Over and out

Personal, Uncategorized

No one teaches us about the power of radical freedom, and solitude. They come along with all sort of emotions and, eventually, you need to face them when you least expect them. Why combining both at once? I recently started learning to sail in the open sea, and while taking practical classes and studying various themes, I thought exactly about the impossibility to decouple freedom from solitude. Especially when you are out in the open sea, making a distress call.

We are taught somewhat otherwise. That there is always the society and its limitations. We crave freedom and space but we are also told about all the dangers surrounding us, if we choose this kind of journey. In order to navigate it, you need a lot of sensitivity, insight into your inner voice, and discipline to remain safe. And we are told, it is one of the most difficult ways to live your live.

I have been fantasizing and preparing for years to be radically free, but there is probably no way to project it. Because creating bonds with your friends, partners, or family enriches our lives but eventually, you will end up all alone at some point, sooner or later. The career you’ve been working on for so many years may end up abruptly because of the economic cycles or for no reason. And as it ends, it will surely hurt at first. But then, you will depart from your previous point of reference not missing anyone, and not being missed. You will learn to embrace the moments of leaving a place where no one will be waiting, and arriving somewhere where no one expects you, and you are free, and alone at the same time. I will not even focus on the dilemma of ‘freedom to’ and ‘freedom from’. I don’t think there is a better place to experience it all than in the open sea.
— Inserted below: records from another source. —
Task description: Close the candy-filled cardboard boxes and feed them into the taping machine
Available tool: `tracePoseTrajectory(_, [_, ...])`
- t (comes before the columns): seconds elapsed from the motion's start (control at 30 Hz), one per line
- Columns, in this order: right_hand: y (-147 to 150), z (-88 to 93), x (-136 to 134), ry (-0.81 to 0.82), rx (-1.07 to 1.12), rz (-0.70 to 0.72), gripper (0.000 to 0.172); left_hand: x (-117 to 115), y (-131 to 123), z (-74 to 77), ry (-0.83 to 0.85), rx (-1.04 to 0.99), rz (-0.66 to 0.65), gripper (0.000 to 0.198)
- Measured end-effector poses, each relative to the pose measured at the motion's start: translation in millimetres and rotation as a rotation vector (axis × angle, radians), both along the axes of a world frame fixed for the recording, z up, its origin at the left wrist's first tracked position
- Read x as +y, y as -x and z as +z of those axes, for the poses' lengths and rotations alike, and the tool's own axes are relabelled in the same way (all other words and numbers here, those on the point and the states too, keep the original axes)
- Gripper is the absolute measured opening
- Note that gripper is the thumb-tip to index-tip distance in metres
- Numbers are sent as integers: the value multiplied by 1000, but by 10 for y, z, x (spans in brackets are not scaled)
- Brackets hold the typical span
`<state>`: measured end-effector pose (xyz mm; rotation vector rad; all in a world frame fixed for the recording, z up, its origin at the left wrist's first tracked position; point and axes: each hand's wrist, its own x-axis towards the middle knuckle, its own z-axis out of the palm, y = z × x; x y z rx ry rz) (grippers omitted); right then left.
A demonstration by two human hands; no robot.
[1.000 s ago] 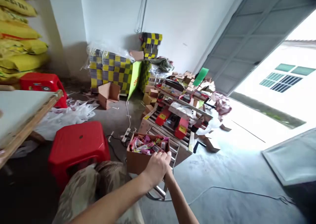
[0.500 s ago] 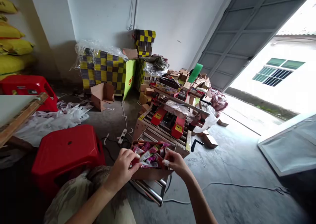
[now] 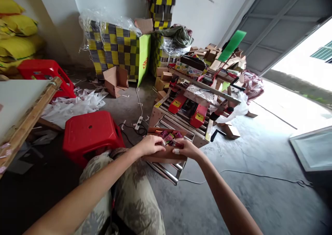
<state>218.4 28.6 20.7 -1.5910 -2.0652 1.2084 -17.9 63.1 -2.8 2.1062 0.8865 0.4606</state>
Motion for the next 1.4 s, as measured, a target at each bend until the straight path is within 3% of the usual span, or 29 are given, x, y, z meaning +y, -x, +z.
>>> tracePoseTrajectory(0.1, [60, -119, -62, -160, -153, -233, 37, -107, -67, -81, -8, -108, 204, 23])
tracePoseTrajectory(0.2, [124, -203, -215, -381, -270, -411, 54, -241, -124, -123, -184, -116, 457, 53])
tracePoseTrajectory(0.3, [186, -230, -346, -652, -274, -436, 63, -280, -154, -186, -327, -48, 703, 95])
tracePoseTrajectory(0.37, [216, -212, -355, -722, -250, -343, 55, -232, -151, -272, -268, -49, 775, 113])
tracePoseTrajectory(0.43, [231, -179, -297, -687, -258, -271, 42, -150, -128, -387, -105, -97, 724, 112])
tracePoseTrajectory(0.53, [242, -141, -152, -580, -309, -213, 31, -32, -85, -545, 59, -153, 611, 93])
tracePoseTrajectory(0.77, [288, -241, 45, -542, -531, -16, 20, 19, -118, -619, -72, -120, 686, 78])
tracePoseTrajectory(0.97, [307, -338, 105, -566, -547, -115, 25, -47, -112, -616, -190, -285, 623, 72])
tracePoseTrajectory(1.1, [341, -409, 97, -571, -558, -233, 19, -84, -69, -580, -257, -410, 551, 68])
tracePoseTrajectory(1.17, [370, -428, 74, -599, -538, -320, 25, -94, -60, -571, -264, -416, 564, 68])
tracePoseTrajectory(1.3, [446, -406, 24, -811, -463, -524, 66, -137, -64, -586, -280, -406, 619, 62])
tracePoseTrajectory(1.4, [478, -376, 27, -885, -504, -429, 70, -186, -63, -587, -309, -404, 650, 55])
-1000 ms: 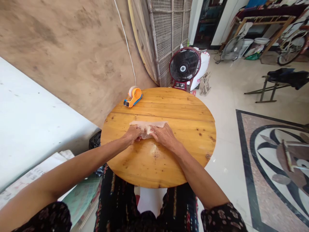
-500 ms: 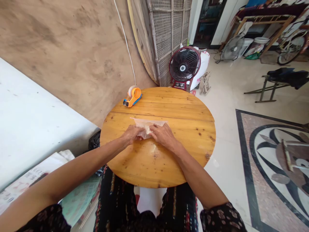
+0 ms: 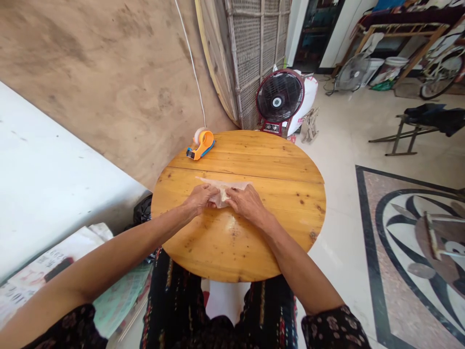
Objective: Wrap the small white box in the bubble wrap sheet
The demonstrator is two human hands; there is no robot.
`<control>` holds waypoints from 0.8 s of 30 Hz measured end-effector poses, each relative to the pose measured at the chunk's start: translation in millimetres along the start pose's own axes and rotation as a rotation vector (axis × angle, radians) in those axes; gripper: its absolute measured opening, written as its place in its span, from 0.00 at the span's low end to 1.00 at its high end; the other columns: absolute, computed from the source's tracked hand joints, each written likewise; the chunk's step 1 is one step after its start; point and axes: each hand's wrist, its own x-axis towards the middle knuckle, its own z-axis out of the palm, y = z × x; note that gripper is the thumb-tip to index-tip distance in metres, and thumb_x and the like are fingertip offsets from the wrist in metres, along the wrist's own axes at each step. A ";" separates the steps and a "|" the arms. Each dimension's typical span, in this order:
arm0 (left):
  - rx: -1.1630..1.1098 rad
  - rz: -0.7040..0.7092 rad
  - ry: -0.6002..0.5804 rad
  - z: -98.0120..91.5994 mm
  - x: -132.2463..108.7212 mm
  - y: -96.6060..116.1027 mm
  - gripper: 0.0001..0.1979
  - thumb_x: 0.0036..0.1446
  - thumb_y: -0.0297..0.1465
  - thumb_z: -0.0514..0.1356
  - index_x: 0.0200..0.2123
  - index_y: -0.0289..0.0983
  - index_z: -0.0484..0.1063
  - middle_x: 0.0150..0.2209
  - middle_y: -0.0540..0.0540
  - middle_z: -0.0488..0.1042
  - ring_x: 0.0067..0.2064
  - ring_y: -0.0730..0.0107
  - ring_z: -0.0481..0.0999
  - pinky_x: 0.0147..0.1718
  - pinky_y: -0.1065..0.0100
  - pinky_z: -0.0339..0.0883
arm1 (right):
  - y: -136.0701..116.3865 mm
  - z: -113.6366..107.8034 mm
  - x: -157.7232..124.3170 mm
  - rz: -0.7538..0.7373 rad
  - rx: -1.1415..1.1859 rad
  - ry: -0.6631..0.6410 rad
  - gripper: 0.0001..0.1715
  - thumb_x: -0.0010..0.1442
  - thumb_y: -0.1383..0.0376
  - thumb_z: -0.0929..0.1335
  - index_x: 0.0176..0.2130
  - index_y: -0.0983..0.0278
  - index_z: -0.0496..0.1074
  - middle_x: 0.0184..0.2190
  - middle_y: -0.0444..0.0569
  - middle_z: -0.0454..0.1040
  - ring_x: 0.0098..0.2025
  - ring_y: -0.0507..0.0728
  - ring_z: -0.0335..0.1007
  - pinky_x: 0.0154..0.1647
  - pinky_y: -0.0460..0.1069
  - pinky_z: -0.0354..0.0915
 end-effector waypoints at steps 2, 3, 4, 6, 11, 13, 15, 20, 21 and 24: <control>-0.006 0.014 -0.001 1.2 -0.1 1.8 0.08 0.42 0.29 0.63 0.26 0.35 0.67 0.21 0.52 0.71 0.20 0.74 0.69 0.16 0.73 0.62 | 0.7 1.3 0.4 0.001 0.007 0.009 0.13 0.64 0.58 0.65 0.43 0.62 0.72 0.39 0.53 0.78 0.43 0.61 0.72 0.44 0.52 0.56; -0.008 0.022 -0.003 2.3 -0.3 2.8 0.08 0.42 0.29 0.63 0.26 0.35 0.67 0.21 0.52 0.70 0.20 0.74 0.69 0.16 0.73 0.62 | 1.1 2.0 0.7 0.001 0.012 0.012 0.13 0.64 0.58 0.65 0.43 0.62 0.73 0.39 0.53 0.78 0.43 0.61 0.72 0.44 0.52 0.57; -0.009 0.031 -0.004 3.8 -0.7 3.7 0.07 0.41 0.29 0.63 0.25 0.35 0.66 0.20 0.52 0.70 0.20 0.75 0.68 0.16 0.73 0.63 | 1.6 2.7 1.0 0.000 0.018 0.014 0.12 0.64 0.58 0.65 0.42 0.62 0.73 0.39 0.53 0.78 0.44 0.61 0.72 0.44 0.52 0.57; -0.004 0.051 -0.011 7.5 -1.6 5.4 0.07 0.41 0.29 0.63 0.23 0.35 0.66 0.20 0.53 0.69 0.20 0.75 0.68 0.16 0.73 0.63 | 2.5 3.9 1.7 -0.002 0.030 0.019 0.12 0.63 0.58 0.66 0.42 0.62 0.73 0.40 0.53 0.78 0.45 0.61 0.72 0.46 0.52 0.57; 0.016 0.096 -0.038 14.9 -5.6 9.6 0.06 0.40 0.29 0.63 0.23 0.34 0.68 0.20 0.52 0.70 0.21 0.74 0.69 0.17 0.73 0.63 | 3.4 5.4 3.2 -0.015 0.089 0.039 0.14 0.63 0.60 0.66 0.47 0.63 0.72 0.45 0.55 0.77 0.49 0.61 0.70 0.49 0.52 0.56; 0.035 0.102 -0.065 14.7 -7.8 12.2 0.06 0.40 0.29 0.62 0.22 0.33 0.69 0.19 0.51 0.70 0.21 0.75 0.69 0.18 0.73 0.64 | 2.6 5.1 3.3 0.007 0.098 0.041 0.15 0.63 0.60 0.66 0.47 0.64 0.72 0.45 0.56 0.77 0.48 0.61 0.70 0.49 0.52 0.57; 0.052 0.097 -0.110 12.9 -10.0 15.5 0.06 0.41 0.29 0.62 0.22 0.33 0.70 0.19 0.50 0.70 0.21 0.74 0.69 0.20 0.72 0.66 | 1.1 3.7 2.8 0.042 0.083 0.030 0.15 0.63 0.60 0.65 0.46 0.65 0.72 0.43 0.57 0.77 0.46 0.61 0.71 0.47 0.52 0.57; 0.050 0.049 -0.141 8.5 -13.4 21.8 0.05 0.39 0.26 0.62 0.25 0.31 0.72 0.20 0.49 0.72 0.22 0.74 0.70 0.23 0.70 0.69 | -0.4 -3.2 -0.5 0.087 0.026 -0.017 0.17 0.63 0.60 0.63 0.48 0.65 0.72 0.36 0.56 0.78 0.38 0.60 0.72 0.40 0.50 0.58; 0.058 0.053 -0.144 8.4 -13.7 22.1 0.06 0.39 0.25 0.62 0.26 0.31 0.72 0.20 0.49 0.72 0.22 0.74 0.70 0.23 0.70 0.69 | 0.2 -4.4 -1.2 0.085 0.023 -0.024 0.17 0.63 0.60 0.63 0.48 0.65 0.73 0.35 0.56 0.78 0.38 0.60 0.72 0.39 0.50 0.58; 0.117 0.096 -0.149 9.2 -13.7 20.9 0.06 0.41 0.24 0.61 0.28 0.31 0.73 0.20 0.50 0.72 0.22 0.74 0.70 0.23 0.70 0.70 | 2.8 -6.8 -2.3 0.070 0.039 -0.030 0.18 0.62 0.61 0.64 0.49 0.64 0.72 0.35 0.55 0.78 0.37 0.59 0.72 0.38 0.49 0.57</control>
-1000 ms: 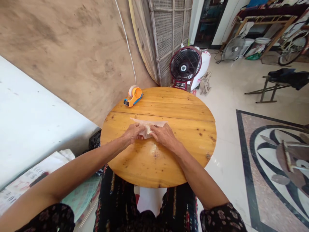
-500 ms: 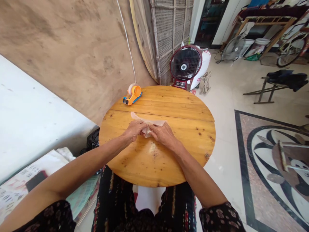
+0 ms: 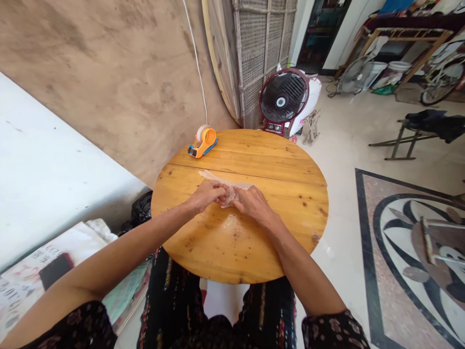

I have ended my longest-enduring relationship so far last month (although the process of separating went on for a much longer period of time), and I got notified about the redundancy, a few weeks after. Two major crises at once, in the midst of the ‘tech winter’ and the humanity being pretty much fucked up after the years of the pandemic deprivation. Since I like to stay in touch with the reality, no matter how tough it is, I have been preparing for both crises in a way, with a long-term and in-depth therapy, asking myself and answering the most uncomfortable questions and bracing myself from all the angles: psychologically, physically, and financially. I surprised myself how strong I was. And while I do not know where this journey will take me, I stay calm, and at the same time, excited about what I will find out on the way. The winter will eventually recede. And I hope that the humanity undergoes some sort of cathartic activity through all these tough years.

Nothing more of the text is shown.